What, if any, is the advantage of having a Sender<B> over having a Rc<dyn Fn(B)> ?

Because, it's fairly easy to create a Rc<dyn Fn(B)> from a F: B -> A and a Sender<A>

So now, of course, I'm wondering if a Sender<B> has any advantage over a Rc<dyn Fn(B)> at all.

For me, I'll use neither Sender<B> nor Rc<dyn Fn(B)> but create a new struct that wraps over Sender<A> and generic F: Fn(B) -> A. No more allocation, no dyn, easier to reasoning, more performant (may not be significant), and more Rusty(personally).

So, like my first playground example?

Yeah, glad to see that we have similar preference here. But for me simply mimicking the Sender's own methods without extra trait tastes better.

I did it that way because then you can compose maps together, for example I can do sender.map(f).map(g)

I never mentioned this as a requirement in my original post, but I think there is a key difference between your playground post and a Rc<dyn Fn(B)>.

I have the following weird situation:

crate Foo:
  has some function that generates B's
  and wants to send/callback on these B's
  imports struct B;
  does NOT import struct A;

crate X:
  imports A, B;
  has function F;
  calls function from crate Foo

If I am understanding the Playground example correctly, it seems that the location that generates the B's, needs to construct a Map<...>, which implies it needs to import A -- is that correct?

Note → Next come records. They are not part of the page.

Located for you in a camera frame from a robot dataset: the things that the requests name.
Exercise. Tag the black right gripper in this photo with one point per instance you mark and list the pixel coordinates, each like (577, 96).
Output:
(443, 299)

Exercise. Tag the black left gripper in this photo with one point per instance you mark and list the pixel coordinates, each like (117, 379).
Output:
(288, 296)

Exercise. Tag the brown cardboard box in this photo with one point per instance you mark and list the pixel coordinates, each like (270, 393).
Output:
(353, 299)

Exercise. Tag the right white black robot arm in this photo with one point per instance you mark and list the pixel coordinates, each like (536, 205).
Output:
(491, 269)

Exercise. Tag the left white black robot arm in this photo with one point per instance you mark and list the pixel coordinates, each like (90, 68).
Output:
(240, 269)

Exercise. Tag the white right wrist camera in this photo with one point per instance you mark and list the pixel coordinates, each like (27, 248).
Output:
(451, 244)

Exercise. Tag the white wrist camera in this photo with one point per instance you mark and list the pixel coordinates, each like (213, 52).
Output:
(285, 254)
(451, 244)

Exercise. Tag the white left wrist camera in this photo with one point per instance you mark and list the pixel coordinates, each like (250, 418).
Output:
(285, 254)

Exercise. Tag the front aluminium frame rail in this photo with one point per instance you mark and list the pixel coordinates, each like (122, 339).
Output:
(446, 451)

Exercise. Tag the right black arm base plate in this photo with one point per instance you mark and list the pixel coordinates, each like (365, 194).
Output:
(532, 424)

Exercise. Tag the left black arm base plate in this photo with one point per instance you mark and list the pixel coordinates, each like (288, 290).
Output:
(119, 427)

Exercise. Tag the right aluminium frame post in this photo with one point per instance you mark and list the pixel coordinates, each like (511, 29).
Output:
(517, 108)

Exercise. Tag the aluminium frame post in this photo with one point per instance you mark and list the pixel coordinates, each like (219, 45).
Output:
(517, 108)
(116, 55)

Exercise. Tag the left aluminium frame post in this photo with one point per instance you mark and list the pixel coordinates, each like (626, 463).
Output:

Again, I never mentioned this as part of the original post.

Well, how else would you create the mapping function? You could use generics I guess, but that may not play well with type inference.

This doesn't seem unique to my implementation.

Maybe we have different Rc<dyn Fn(B)> solutions in mind. The one I am currently using is:

crate foo:
  some_func(callback: Rc<dyn Fn(B)>) {
    ... blah blah ...
    let b: B = ...;
    callback(b);
    ...
  }

crate X:
  fn test() {
    let a: Sender<A>;
    let f: Fn(B) -> A;

    let cb: Rc<dyn Fn(B)>  = |b: B| { a.send(f(b)); };

    foo::some_func(cb);

I believe the dyn indirection gets around the need.

Oh, I see what you mean! Sorry, I misunderstood what you were asking. In this case you can depend on the SenderExt trait instead of Sender or Map, either through generics or by dynamic dispatch.

crate foo:
  some_func(callback: impl Sender<B>) {
    ... blah blah ...
    let b: B = ...;
    callback.send(b);
    ...
  }

Is

some_func(callback: impl Sender<B>)

the same as

impl<T: SenderExt<B>> some_func(callback: T)

?

So in particular, if we have

(Sender<A1>, F1: Fn(B) -> A1)
(Sender<A2>, F2: Fn(B) -> A2)

does the above generate two functions for some_func or only one?

I don't care about the extra code size. I'm trying to understand is this dispatch is static or dynamic.

Yes, it will generate 2 instances. You can use dynamic dispatch to get around this to an extent, but you will have to specify the error type generically. This means that it will still generate 2 instances in your case. If you don't want that, then you will need to create a new trait that ignores the error type.